For Miller, it’s important to use the highest quality ingredients you can get your hands on, both to ensure strong flavors and to support a commitment to sustainability. So when he makes his lineup of amari for Faccia Brutto, he sources from Monterey Bay Spice Co., Burlap and Barrel, and Starwest Botanicals—and these stores aren’t just for the pros, you can buy smaller amounts for your own amaro-making journey from them as well.
Once you gather up your botanical mix, making aperitivo is a really hands-off process perfect for those of us who’d rather drink the stuff than work in the kitchen to make it. You’re essentially just making a giant batch of boozy tea. The only thing you really have to remember is when it’s done.
“I've found that people seem to think the longer you leave it in there, the more flavor you're going to get,” Miller says. “But there really is a law of diminishing returns after about two weeks.” So gather your ingredients, set a calendar reminder, and let’s get started.
Homemade aperitivo recipe
- 250 grams grain neutral spirit with 96% ABV
- Botanical mix:
- 1 tablespoon chicory
- 2.5 tablespoons rhubarb root
- 1 teaspoon wormwood
- 3 tablespoons gentian
- 2 tablespoons hibiscus
- 1 teaspoon coriander
- 3 allspice berries
- Pinch of star anise
- Pinch of cinnamon
- 2 oranges, zested in long strips
- 250 grams sugar
- 750 grams water
- Few drops of red dye (traditionally cochineal), optional
1. Combine all botanicals into a bowl, stir to combine, and place into a cheese cloth/tea sachet and wrap tightly (so that no spices escape).
2. Pour 250 grams of neutral spirit into a container with a tight-fitting lid, and place botanical sachet into spirit.
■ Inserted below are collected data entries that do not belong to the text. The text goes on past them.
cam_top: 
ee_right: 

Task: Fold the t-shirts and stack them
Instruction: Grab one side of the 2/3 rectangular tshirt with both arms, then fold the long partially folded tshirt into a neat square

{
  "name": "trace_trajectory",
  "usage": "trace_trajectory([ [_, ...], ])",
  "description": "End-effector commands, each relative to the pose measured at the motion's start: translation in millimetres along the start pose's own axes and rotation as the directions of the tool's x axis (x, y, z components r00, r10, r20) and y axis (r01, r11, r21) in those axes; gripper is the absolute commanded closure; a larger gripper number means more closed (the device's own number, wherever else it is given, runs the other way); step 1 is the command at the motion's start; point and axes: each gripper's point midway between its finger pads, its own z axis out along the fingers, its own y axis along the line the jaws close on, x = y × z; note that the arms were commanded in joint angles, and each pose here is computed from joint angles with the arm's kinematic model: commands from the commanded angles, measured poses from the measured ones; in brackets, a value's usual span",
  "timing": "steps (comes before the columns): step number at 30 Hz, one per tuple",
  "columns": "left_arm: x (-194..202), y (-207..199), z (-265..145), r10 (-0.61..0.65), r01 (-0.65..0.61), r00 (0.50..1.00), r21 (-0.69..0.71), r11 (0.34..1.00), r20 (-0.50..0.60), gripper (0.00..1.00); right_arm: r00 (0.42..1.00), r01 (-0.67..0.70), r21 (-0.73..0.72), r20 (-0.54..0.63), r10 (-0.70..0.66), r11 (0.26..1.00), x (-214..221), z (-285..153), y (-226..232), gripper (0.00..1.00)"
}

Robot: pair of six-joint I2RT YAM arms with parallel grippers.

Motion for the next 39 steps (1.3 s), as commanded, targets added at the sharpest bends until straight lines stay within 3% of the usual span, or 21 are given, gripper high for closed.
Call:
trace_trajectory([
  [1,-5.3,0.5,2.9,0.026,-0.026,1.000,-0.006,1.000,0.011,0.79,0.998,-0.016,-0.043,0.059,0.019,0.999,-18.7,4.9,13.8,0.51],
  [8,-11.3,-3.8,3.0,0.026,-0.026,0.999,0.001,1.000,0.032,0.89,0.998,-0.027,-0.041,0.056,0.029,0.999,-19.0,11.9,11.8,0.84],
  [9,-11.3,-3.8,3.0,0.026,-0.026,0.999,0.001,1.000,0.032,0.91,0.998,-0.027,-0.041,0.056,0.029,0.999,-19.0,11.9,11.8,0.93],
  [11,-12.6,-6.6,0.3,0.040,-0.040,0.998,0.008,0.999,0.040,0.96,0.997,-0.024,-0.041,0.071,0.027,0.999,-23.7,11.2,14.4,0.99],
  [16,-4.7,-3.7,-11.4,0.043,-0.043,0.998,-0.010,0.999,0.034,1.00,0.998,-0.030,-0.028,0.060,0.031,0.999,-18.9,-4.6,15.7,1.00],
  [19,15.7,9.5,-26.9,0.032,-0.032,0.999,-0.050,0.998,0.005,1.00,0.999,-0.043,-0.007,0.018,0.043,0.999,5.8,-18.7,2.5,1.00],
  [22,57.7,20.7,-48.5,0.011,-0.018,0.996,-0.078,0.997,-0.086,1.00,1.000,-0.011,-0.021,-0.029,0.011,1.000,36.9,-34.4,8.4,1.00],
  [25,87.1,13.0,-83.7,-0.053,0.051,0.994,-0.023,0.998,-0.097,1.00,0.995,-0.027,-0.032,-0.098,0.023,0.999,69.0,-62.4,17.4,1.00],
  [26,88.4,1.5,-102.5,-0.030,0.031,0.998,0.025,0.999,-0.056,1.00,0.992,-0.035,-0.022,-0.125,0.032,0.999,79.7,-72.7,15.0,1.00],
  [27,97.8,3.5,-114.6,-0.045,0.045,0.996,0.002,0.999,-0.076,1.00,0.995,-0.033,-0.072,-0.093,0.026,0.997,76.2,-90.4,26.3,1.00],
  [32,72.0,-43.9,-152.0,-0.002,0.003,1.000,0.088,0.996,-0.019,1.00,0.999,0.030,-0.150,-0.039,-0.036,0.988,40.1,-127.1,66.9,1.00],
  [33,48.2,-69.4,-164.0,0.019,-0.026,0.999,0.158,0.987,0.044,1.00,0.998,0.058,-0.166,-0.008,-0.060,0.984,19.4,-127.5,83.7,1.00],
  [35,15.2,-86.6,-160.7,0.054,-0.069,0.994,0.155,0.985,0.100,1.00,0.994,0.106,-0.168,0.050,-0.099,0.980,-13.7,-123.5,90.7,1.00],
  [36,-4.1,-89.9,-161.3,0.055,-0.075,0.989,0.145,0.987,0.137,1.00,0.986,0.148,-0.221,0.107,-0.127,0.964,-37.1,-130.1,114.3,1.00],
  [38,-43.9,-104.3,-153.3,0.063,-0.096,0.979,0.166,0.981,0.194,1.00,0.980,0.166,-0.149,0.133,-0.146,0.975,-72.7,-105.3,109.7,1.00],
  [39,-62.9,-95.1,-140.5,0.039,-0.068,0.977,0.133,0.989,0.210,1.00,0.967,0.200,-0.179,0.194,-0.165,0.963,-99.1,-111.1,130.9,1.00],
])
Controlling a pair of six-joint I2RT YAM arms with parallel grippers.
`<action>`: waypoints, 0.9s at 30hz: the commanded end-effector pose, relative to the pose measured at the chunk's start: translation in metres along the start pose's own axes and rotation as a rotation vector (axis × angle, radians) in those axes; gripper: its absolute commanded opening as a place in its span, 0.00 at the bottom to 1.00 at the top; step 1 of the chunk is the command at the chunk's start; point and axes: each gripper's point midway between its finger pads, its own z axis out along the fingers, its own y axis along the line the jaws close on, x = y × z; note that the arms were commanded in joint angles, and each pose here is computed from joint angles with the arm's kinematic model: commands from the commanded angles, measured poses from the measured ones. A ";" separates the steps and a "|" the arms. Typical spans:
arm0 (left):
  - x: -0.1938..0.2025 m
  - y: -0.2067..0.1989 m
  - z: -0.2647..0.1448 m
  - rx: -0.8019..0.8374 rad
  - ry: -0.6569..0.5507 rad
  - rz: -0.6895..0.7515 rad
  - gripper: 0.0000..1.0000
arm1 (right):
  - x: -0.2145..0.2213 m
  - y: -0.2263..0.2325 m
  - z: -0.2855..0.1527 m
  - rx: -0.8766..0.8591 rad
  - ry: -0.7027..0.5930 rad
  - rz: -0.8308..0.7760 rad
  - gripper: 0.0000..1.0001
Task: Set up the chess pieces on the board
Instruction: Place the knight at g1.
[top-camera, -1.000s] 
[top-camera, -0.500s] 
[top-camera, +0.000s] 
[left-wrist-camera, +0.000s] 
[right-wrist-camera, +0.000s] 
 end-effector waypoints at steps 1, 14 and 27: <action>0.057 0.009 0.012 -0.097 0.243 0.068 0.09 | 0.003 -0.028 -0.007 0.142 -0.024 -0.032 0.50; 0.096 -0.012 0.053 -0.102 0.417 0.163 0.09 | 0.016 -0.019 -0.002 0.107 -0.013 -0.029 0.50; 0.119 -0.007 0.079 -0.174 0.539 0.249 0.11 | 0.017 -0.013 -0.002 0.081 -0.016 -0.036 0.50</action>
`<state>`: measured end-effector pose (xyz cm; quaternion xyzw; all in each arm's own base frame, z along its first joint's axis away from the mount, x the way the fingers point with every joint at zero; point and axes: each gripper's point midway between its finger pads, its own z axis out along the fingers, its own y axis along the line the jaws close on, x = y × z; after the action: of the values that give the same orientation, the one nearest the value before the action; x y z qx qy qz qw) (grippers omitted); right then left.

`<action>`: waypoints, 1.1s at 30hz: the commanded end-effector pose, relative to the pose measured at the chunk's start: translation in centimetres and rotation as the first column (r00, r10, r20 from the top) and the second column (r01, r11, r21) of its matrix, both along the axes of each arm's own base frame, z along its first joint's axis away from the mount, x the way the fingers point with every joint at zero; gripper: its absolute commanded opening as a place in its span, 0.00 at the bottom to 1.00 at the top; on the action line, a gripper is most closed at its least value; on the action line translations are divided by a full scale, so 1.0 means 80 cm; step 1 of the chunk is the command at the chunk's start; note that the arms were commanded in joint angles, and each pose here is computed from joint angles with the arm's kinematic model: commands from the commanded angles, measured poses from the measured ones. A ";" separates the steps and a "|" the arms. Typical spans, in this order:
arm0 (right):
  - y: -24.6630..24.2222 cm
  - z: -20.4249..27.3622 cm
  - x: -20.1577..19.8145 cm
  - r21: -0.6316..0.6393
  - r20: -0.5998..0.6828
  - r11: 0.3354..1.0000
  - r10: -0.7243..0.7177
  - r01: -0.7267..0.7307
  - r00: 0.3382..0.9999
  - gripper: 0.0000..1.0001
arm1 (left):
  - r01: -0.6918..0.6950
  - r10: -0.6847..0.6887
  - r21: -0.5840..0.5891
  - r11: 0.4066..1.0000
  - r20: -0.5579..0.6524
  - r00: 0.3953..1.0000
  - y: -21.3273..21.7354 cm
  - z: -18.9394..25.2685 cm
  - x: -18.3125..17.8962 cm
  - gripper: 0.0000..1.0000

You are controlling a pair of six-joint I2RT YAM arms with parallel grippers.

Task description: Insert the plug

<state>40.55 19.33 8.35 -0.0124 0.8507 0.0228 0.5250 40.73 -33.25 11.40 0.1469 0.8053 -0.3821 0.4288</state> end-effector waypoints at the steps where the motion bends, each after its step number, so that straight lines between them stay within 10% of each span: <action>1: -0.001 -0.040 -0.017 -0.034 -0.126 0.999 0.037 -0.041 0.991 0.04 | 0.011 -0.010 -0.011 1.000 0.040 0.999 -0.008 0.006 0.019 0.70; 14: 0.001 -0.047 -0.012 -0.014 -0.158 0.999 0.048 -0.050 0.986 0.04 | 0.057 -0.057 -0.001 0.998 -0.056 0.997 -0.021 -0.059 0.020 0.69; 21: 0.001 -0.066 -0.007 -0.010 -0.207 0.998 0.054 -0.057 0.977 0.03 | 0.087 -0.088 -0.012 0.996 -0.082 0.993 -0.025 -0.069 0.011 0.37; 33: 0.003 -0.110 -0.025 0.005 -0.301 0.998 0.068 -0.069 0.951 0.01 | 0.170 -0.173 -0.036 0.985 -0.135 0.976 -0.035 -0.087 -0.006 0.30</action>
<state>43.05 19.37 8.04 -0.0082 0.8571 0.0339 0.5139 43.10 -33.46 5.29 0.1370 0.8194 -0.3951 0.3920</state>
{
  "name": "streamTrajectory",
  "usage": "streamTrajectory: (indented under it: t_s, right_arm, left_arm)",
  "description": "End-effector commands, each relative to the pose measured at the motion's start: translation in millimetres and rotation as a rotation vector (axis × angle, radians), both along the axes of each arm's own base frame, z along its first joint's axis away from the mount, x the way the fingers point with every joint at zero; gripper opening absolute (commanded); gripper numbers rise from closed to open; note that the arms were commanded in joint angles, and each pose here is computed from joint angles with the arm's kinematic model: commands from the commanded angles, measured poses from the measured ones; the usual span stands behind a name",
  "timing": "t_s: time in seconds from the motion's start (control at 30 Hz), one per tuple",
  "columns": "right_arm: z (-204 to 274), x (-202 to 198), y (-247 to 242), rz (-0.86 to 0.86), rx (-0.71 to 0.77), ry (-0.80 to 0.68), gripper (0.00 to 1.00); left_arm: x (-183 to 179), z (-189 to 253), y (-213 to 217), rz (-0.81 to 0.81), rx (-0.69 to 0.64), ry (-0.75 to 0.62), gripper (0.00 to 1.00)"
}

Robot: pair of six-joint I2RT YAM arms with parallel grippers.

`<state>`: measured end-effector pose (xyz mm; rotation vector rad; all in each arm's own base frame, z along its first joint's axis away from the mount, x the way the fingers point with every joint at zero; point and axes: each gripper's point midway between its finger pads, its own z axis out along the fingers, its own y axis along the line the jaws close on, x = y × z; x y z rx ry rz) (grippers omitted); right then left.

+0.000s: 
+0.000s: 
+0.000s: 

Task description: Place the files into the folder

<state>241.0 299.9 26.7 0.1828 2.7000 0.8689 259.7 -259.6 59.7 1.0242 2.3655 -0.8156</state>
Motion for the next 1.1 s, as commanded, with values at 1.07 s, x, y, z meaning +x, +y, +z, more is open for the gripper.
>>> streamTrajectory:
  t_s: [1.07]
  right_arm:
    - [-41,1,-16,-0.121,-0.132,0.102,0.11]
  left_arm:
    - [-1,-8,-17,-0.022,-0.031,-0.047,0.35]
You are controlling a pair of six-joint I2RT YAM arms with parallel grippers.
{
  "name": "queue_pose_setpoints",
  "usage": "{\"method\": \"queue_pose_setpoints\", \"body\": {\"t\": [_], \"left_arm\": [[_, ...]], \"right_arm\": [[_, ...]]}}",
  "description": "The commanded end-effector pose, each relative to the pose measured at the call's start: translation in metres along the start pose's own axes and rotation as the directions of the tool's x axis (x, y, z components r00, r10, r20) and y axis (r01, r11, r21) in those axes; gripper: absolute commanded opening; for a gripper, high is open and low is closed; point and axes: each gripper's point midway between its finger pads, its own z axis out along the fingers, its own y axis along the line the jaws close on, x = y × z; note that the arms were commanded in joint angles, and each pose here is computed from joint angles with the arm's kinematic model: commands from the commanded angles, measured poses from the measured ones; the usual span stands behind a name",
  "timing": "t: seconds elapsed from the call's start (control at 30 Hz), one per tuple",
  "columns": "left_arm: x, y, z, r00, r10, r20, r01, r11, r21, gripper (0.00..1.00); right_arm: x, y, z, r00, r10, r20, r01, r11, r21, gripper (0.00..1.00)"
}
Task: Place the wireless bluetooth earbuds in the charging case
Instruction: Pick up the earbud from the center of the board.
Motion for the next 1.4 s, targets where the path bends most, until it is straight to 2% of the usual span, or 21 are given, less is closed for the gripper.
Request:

Stir lightly to submerge and let sit for 10-14 days, in a cool dark place to macerate.
3. After 10-14 days, remove herb sachet from spirit and dilute mixture with the water. Add the orange rind/zest to the spirit, and let steep 4 more days.
4. After a four-day maceration, strain spirit into final container and mix with sugar, pinch of salt, and red dye (if using). Let sit four more days, and then enjoy.